• Work instruction
Please return each entry that follows exactly as given, but without pictures.

START Supplied data

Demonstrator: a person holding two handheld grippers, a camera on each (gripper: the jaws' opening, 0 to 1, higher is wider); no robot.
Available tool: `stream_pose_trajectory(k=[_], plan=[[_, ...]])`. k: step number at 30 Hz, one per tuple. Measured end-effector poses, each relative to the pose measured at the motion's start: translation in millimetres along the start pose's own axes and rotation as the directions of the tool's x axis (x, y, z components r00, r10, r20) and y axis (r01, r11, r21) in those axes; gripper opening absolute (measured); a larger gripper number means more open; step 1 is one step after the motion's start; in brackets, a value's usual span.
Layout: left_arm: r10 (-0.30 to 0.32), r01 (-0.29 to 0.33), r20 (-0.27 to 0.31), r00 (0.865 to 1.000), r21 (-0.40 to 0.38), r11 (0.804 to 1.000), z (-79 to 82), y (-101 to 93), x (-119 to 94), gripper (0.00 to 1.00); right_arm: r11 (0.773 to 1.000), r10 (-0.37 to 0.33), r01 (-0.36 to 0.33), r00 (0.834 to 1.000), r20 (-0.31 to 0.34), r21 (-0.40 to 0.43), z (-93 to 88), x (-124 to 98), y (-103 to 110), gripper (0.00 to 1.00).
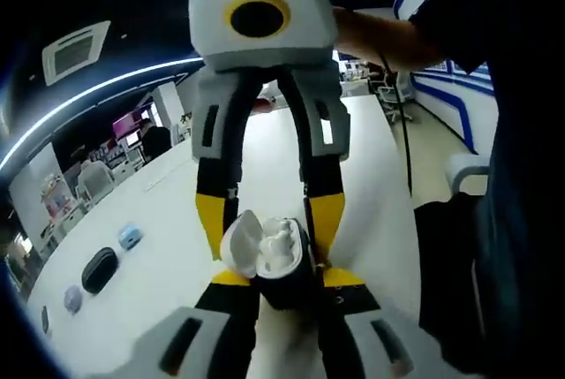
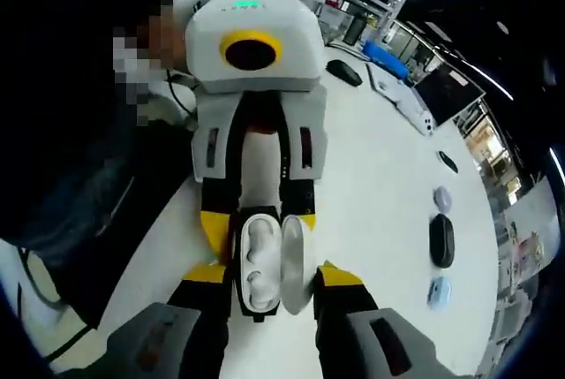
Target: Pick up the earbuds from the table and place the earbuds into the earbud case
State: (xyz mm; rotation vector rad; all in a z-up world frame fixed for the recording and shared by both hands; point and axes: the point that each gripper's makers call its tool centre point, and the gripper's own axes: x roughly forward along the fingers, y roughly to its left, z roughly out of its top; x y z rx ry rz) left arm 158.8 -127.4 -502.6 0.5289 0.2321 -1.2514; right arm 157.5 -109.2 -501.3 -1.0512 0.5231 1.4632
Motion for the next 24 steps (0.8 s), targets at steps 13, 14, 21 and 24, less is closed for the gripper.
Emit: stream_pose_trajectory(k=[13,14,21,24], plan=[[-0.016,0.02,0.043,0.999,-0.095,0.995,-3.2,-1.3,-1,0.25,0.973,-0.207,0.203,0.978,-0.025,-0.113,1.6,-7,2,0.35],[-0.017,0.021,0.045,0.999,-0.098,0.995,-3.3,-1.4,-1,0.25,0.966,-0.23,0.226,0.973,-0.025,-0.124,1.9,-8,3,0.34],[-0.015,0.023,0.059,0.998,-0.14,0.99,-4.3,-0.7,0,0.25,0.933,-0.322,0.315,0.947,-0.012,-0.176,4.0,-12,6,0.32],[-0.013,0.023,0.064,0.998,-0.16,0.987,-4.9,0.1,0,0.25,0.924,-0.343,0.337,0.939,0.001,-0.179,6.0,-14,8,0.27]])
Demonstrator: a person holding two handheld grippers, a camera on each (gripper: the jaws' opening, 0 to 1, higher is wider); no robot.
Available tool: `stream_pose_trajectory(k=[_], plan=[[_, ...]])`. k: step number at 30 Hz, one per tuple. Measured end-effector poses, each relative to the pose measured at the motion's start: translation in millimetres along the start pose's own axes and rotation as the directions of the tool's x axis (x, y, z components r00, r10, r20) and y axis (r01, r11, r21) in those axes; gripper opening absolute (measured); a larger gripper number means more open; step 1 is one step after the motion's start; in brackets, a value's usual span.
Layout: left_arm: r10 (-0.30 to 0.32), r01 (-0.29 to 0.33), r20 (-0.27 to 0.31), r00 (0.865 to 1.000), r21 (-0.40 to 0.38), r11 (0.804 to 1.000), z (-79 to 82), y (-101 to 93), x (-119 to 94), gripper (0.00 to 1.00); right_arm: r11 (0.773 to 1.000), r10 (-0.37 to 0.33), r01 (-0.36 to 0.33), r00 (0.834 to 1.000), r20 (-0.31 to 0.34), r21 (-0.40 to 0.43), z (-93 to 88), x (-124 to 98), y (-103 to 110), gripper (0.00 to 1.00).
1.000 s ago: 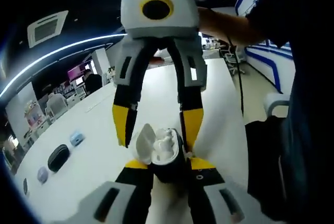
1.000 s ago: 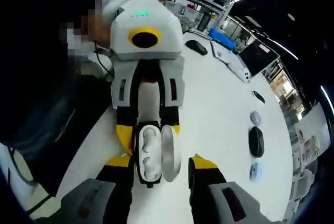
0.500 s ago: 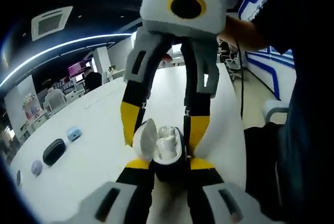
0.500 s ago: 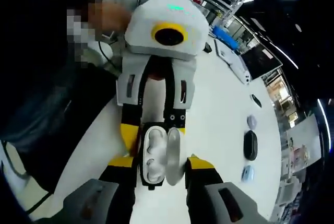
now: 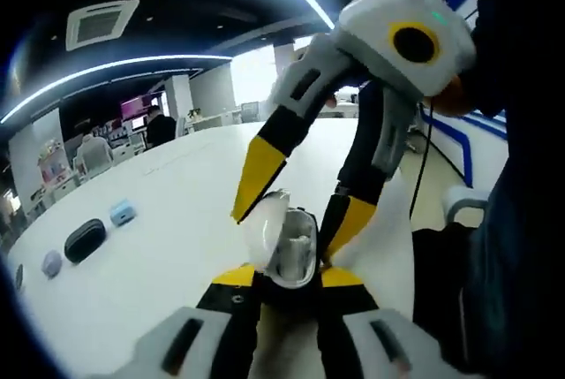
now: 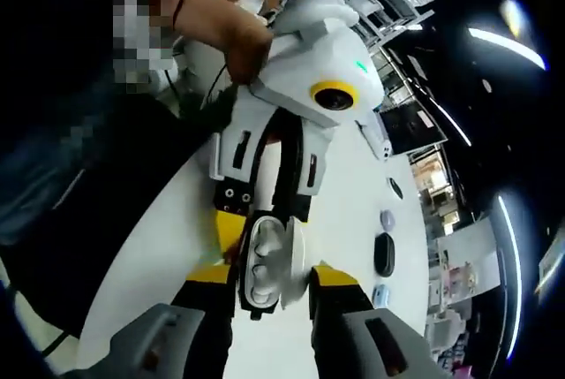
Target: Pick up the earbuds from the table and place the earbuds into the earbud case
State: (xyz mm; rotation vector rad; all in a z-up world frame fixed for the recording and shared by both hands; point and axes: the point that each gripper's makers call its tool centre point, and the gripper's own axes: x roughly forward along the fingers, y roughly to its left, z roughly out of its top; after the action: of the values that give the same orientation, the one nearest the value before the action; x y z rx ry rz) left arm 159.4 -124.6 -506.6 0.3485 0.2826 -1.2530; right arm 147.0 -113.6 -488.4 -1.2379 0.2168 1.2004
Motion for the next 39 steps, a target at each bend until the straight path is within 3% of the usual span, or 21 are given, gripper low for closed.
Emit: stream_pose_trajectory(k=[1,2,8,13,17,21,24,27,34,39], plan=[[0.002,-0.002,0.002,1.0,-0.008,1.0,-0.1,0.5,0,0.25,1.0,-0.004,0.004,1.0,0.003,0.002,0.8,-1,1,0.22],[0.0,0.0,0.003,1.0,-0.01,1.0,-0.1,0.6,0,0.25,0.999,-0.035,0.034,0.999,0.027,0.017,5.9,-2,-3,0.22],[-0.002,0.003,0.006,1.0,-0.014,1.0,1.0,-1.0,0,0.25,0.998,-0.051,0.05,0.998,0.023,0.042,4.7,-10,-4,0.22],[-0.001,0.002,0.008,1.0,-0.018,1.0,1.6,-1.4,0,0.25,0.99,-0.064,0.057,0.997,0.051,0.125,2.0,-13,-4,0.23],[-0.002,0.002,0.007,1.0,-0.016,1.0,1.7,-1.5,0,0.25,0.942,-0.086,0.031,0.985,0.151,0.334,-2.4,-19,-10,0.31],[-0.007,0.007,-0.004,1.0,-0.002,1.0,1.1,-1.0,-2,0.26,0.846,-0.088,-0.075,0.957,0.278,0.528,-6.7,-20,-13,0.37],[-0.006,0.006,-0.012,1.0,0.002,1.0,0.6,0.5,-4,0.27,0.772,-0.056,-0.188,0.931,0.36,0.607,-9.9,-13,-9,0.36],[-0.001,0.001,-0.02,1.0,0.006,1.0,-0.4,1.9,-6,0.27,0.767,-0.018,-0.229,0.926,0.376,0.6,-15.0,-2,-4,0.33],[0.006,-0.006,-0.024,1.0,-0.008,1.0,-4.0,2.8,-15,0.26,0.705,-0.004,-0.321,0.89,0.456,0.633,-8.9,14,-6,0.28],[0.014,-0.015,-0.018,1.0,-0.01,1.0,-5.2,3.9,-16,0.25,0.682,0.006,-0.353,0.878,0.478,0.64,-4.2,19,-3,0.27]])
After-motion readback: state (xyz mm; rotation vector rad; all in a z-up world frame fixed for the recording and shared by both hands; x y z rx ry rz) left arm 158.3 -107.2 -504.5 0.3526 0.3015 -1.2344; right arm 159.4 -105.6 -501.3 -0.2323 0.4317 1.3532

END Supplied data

• Exercise output
Demonstrator: a person holding two handheld grippers, a camera on each (gripper: the jaws' opening, 0 to 1, higher is wider); no robot.
Available tool: `stream_pose_trajectory(k=[_], plan=[[_, ...]])`. k: step number at 30 Hz, one per tuple. Measured end-effector poses, each relative to the pose measured at the motion's start: translation in millimetres along the start pose's own axes and rotation as the directions of the tool's x axis (x, y, z components r00, r10, r20) and y axis (r01, r11, r21) in those axes; gripper opening absolute (measured); a larger gripper number means more open; step 1 is one step after the motion's start; in brackets, a value's usual span.
Layout: left_arm: r10 (-0.30 to 0.32), r01 (-0.29 to 0.33), r20 (-0.27 to 0.31), r00 (0.865 to 1.000), r21 (-0.40 to 0.38), r11 (0.804 to 1.000), z (-79 to 82), y (-101 to 93), x (-119 to 94), gripper (0.00 to 1.00); right_arm: r11 (0.773 to 1.000), r10 (-0.37 to 0.33), r01 (-0.36 to 0.33), r00 (0.834 to 1.000), r20 (-0.31 to 0.34), r21 (-0.40 to 0.43), z (-93 to 88), x (-124 to 98), y (-103 to 110), gripper (0.00 to 1.00).
Target: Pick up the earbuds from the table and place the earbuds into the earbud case
State: (xyz mm; rotation vector rad; all in a z-up world frame fixed for the recording and shared by both hands; point and axes: the point that each gripper's makers call its tool centre point, and the gripper's own axes: x roughly forward along the fingers, y roughly to its left, z roughly out of its top; x y z rx ry rz) left arm 158.8 -127.4 -502.6 0.5289 0.2321 -1.2514; right arm 157.5 -109.2 -501.3 -1.0512 0.5231 1.4632
Motion for the next 24 steps (0.8 s), targets at steps 13, 14, 21 and 24, less is closed for the gripper.
Emit: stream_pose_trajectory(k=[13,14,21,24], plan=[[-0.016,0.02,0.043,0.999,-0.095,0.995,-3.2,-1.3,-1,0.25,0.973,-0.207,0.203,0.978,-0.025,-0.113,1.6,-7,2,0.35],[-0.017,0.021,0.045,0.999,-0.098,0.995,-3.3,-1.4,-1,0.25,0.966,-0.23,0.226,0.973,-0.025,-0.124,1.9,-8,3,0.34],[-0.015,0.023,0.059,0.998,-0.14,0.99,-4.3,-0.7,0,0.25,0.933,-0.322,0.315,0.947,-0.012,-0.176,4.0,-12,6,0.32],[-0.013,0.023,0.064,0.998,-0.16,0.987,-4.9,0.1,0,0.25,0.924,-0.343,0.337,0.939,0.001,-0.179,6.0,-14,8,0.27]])
Demonstrator: a person holding two handheld grippers, a camera on each (gripper: the jaws' opening, 0 to 1, higher is wider); no robot.
Available tool: `stream_pose_trajectory(k=[_], plan=[[_, ...]])`. k: step number at 30 Hz, one per tuple. Measured end-effector poses, each relative to the pose measured at the motion's start: translation in millimetres along the start pose's own axes and rotation as the directions of the tool's x axis (x, y, z components r00, r10, r20) and y axis (r01, r11, r21) in those axes; gripper opening absolute (measured); a larger gripper number means more open; step 1 is one step after the motion's start; in brackets, a value's usual span.
Layout: left_arm: r10 (-0.30 to 0.32), r01 (-0.29 to 0.33), r20 (-0.27 to 0.31), r00 (0.865 to 1.000), r21 (-0.40 to 0.38), r11 (0.804 to 1.000), z (-79 to 82), y (-101 to 93), x (-119 to 94), gripper (0.00 to 1.00); right_arm: r11 (0.773 to 1.000), r10 (-0.37 to 0.33), r01 (-0.36 to 0.33), r00 (0.834 to 1.000), r20 (-0.31 to 0.34), r21 (-0.40 to 0.43), z (-93 to 88), x (-124 to 98), y (-103 to 110), gripper (0.00 to 1.00).
1.000 s ago: 
1.000 s ago: 
0.500 s ago: 
0.500 s ago: 
now: 
now: 
Target: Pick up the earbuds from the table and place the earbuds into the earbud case
State: (xyz mm; rotation vector rad; all in a z-up world frame fixed for the recording and shared by both hands; point and axes: the point that each gripper's makers call its tool centre point, and the gripper's own axes: x roughly forward along the fingers, y roughly to its left, z roughly out of its top; after the action: of the values that give the same orientation, the one nearest the value before the action; x y z rx ry rz) left arm 159.4 -124.6 -506.6 0.3485 0.2826 -1.2530; right arm 147.0 -113.6 -488.4 -1.2379 0.2168 1.2004
Motion for the next 39 steps, a target at each bend until the straight path is within 3% of the usual span, or 21 are given, gripper low for closed.
Emit: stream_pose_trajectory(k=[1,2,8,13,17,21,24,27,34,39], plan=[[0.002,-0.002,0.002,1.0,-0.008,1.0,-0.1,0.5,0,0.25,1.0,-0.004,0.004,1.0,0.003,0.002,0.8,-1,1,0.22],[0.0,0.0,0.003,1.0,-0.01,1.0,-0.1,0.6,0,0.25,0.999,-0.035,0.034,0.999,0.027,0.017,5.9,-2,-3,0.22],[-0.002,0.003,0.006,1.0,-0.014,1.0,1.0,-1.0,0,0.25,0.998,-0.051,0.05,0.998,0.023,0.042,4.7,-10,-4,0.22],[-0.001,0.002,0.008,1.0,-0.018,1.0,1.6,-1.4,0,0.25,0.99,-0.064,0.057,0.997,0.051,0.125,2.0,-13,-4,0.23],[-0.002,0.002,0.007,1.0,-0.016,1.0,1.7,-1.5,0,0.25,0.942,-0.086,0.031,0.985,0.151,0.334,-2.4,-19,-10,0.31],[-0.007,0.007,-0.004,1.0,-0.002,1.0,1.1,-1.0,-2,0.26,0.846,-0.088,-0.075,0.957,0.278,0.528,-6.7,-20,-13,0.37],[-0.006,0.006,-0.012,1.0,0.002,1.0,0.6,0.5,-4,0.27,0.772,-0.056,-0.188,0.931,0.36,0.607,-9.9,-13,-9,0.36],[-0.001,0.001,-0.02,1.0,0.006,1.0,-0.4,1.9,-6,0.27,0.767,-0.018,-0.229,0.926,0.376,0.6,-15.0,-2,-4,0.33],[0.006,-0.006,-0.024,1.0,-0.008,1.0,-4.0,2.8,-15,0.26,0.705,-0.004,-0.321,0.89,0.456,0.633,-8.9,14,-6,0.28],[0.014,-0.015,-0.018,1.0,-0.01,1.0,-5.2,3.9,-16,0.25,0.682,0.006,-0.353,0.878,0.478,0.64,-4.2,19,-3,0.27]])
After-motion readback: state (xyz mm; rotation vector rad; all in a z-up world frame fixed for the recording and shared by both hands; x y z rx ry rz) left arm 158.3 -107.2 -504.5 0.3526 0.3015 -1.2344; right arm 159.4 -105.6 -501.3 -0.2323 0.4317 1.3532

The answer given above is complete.